Yeah, Little Italy & Chinatown to eat, and hotdogs & felafel from the food carts. I went to 42 Street in 1976, but I was in the Navy then.


----------



## kaotiktribe (Dec 7, 2012)

Grew up in Manhattan. Not as nasty as many southerners propose. You should have fun and experience a little bit of everything food wise. Too many great locations to visit especially if your only there for a little bit.


----------



## shadow2 (Dec 7, 2012)

It's a place everyone should see at least once in there lives


----------



## 2bbshot (Dec 8, 2012)

stringmusic said:


> uh, I can tell you that you probably need to conceal carry while there.
> 
> NYC is one place that I don't care to ever lay eyes on. The only thing that I could think of that would be halfway decent is there are supposed to be some awesome places to eat. I would ask some locals of the best places to get pizza,hotdogs and whatever else might be good, like cheesecake
> 
> I hope you have a good time and get back safely!


Yea dont conceal carry there you'll end up like plexico Burris. They don't like guns in the big apple. It's a neat place to visit but man was I ready to come home. Have fun


----------



## JFS (Dec 8, 2012)

My favorite place in NYC is Central Park.  Whether you go to the zoo or just walk around and catch the free entertainment it's pretty much all good.


----------



## BANDERSNATCH (Dec 12, 2012)

shadow2 said:


> It's a place everyone should see at least once in there lives



lol    that's the only reason I went....to check it off the bucket list.    Felt naked without my carry....

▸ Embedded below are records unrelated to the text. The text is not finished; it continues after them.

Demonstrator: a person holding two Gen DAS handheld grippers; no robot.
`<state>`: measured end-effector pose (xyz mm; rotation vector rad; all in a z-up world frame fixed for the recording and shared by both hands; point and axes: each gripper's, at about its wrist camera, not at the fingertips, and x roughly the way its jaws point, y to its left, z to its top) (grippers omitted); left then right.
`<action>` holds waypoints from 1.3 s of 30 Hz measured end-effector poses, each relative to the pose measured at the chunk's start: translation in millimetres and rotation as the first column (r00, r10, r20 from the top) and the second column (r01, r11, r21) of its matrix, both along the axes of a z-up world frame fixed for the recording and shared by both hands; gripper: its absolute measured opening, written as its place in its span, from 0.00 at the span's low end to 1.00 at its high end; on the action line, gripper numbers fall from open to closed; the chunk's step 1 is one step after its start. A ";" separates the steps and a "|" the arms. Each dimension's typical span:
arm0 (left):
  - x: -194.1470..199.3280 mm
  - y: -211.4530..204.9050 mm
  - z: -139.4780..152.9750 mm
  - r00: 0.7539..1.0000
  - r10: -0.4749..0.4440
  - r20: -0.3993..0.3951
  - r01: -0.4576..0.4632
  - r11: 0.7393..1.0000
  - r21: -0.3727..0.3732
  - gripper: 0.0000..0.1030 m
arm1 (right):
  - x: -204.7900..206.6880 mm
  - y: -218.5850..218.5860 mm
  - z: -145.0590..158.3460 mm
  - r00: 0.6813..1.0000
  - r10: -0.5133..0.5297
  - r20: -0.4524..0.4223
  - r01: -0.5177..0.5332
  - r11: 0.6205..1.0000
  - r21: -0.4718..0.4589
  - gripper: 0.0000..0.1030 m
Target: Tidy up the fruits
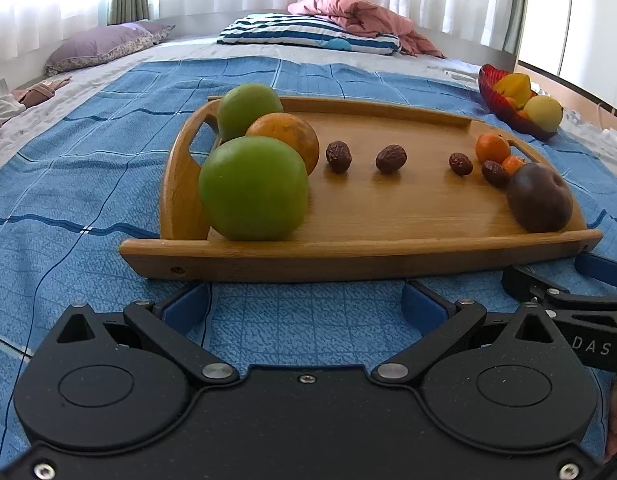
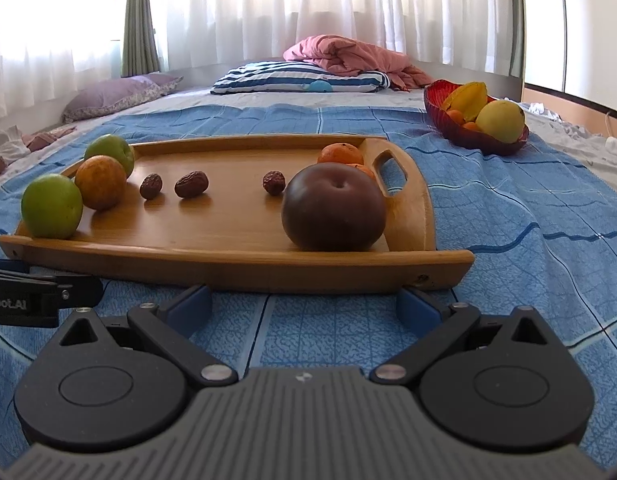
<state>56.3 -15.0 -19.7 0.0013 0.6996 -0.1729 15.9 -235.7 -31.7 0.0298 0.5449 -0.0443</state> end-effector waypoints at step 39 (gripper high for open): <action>-4.6 1.7 -3.9 1.000 0.002 0.028 -0.002 1.000 -0.003 1.00 | 0.2 2.2 -3.3 1.000 0.002 0.008 -0.002 1.000 -0.019 1.00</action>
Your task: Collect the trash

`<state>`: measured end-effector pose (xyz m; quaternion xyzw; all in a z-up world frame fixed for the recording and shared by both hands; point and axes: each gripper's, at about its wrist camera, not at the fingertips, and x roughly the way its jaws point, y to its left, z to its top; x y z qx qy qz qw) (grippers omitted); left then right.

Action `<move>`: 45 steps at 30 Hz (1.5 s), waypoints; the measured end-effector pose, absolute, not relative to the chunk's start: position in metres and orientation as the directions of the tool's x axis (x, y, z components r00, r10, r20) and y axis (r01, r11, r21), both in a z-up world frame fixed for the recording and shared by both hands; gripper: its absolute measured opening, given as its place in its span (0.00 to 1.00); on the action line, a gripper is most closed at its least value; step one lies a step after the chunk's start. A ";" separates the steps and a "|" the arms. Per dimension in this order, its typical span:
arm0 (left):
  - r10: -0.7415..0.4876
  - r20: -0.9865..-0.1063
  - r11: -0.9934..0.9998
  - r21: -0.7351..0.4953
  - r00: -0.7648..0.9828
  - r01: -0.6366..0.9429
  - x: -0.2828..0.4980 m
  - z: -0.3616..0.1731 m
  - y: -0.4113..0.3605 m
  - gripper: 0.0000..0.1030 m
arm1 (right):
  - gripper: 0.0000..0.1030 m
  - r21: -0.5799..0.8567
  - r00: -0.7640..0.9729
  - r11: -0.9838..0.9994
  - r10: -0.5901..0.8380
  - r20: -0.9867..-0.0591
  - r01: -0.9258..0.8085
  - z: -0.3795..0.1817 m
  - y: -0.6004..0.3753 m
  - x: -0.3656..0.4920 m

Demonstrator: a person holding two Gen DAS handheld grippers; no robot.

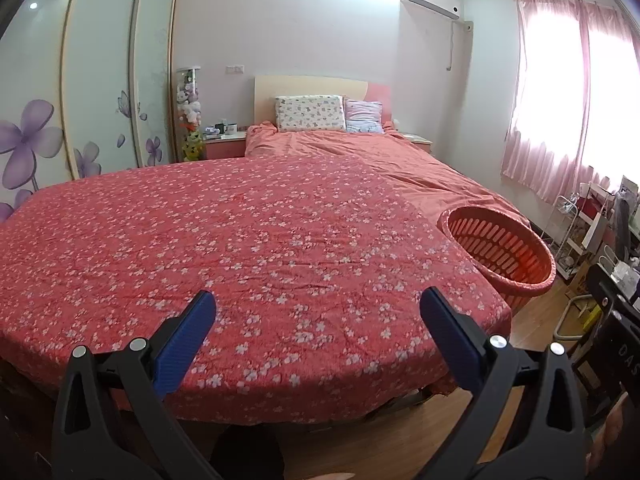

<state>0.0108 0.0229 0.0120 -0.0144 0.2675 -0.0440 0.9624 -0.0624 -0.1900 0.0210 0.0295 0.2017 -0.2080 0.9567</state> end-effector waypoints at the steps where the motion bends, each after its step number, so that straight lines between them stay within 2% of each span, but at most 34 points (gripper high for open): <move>1: -0.092 -0.515 0.996 -0.049 0.852 0.077 0.009 0.011 0.023 0.98 | 0.96 -0.032 0.830 0.912 -0.386 -0.402 0.409 0.020 -0.189 -0.063; 21: -0.081 -0.539 0.997 -0.038 0.838 0.072 0.003 0.003 0.015 0.98 | 0.96 -0.037 0.806 0.912 -0.380 -0.455 0.409 0.008 -0.199 -0.057; 45: -0.078 -0.535 0.997 -0.051 0.841 0.060 0.003 0.006 0.020 0.98 | 0.96 -0.038 0.810 0.918 -0.367 -0.457 0.394 0.008 -0.196 -0.053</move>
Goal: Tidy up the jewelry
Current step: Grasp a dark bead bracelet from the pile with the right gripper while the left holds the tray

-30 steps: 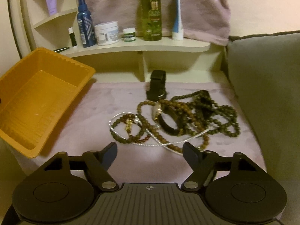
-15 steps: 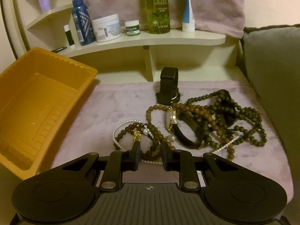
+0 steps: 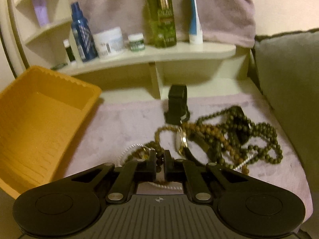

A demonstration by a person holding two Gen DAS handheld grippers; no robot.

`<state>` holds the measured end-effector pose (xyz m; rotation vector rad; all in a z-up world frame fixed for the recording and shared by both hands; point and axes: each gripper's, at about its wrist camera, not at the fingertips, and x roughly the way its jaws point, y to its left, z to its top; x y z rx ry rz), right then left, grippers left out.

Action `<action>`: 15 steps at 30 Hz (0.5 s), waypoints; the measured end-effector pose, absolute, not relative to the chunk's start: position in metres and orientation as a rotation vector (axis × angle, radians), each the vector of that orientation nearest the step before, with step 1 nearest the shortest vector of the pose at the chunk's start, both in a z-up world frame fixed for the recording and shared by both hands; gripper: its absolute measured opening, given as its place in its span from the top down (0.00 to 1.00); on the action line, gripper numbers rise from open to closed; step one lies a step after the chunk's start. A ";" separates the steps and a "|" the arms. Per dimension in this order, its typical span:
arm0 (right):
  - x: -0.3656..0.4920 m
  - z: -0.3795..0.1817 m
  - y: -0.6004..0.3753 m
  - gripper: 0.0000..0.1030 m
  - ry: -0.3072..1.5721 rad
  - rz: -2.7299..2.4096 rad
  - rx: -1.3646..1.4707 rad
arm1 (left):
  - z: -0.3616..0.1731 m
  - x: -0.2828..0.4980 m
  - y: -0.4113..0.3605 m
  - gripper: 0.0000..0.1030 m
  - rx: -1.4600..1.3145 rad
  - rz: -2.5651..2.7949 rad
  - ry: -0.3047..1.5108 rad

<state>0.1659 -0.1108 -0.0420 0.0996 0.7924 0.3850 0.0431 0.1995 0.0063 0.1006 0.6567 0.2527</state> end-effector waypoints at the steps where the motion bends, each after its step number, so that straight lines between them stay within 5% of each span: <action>1: 0.166 -0.038 -0.110 0.93 0.784 0.393 0.104 | 0.006 0.043 0.199 0.97 0.100 0.253 0.657; 15: 0.165 0.003 -0.088 0.93 0.669 0.489 0.134 | 0.007 0.043 0.201 0.97 0.100 0.247 0.648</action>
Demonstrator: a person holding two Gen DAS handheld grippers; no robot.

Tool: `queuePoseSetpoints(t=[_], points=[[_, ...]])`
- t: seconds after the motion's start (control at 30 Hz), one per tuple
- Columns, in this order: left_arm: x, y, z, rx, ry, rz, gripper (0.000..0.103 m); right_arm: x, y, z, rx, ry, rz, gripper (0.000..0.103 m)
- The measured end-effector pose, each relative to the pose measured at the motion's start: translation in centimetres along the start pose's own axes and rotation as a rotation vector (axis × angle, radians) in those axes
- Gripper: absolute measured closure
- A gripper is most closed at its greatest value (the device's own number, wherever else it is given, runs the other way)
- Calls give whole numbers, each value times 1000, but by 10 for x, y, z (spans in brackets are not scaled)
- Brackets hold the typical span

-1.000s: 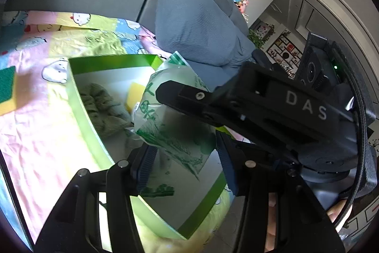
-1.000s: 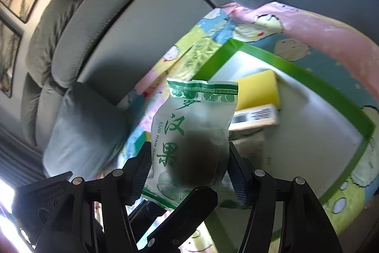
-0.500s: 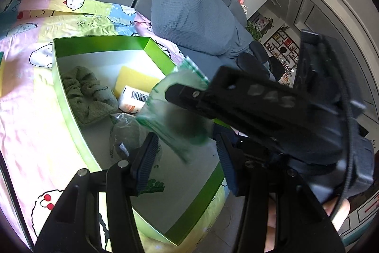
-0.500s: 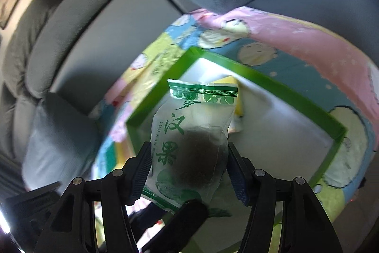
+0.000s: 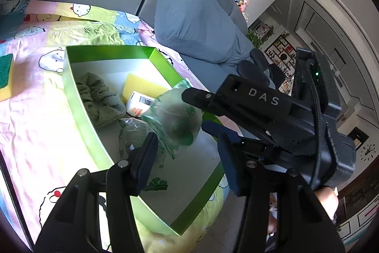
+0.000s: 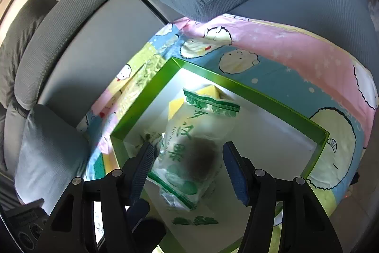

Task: Organize objects
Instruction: 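Lower the snack bag into the box and open the right gripper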

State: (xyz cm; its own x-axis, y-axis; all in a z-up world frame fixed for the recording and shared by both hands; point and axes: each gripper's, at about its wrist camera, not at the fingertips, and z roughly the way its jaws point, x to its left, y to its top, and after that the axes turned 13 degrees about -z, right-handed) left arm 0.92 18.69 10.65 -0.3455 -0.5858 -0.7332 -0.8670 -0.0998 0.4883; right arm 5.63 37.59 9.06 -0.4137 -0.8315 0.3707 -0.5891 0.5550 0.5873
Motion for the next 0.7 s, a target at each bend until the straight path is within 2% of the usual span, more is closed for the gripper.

Can you spot the tourists in this photo?    lol


----------



## stringmusic (Dec 13, 2012)

BANDERSNATCH said:


> lol    that's the only reason I went....to check it off the bucket list.    Felt naked without my carry....
> 
> Can you spot the tourists in this photo?    lol



My gosh that looks like an insane place!! 

Hope y'all are having a good time Bandy.


----------



## Madsnooker (Dec 14, 2012)

BANDERSNATCH said:


> lol    that's the only reason I went....to check it off the bucket list.    Felt naked without my carry....
> 
> Can you spot the tourists in this photo?    lol



That pic screams "fish out of water"


----------



## humdandy (Dec 14, 2012)

Catch a show!  They have some great ones!


----------



## ambush80 (Dec 14, 2012)

There's bass in Central Park.


----------



## Madsnooker (Dec 17, 2012)

ambush80 said:


> There's bass in Central Park.



 If Bandy had known that, he would have made his stay longer.


----------



## JB0704 (Dec 17, 2012)

ambush80 said:


> There's bass in Central Park.



I have also heard a rumor fishin's good in Piedmont park as well.

If I ever get up to NYC (which I highly doubt will ever happen), I am going to investigate this rumor.


----------



## ambush80 (Dec 17, 2012)

JB0704 said:


> I have also heard a rumor fishin's good in Piedmont park as well.
> 
> If I ever get up to NYC (which I highly doubt will ever happen), I am going to investigate this rumor.




Shhhhh.


----------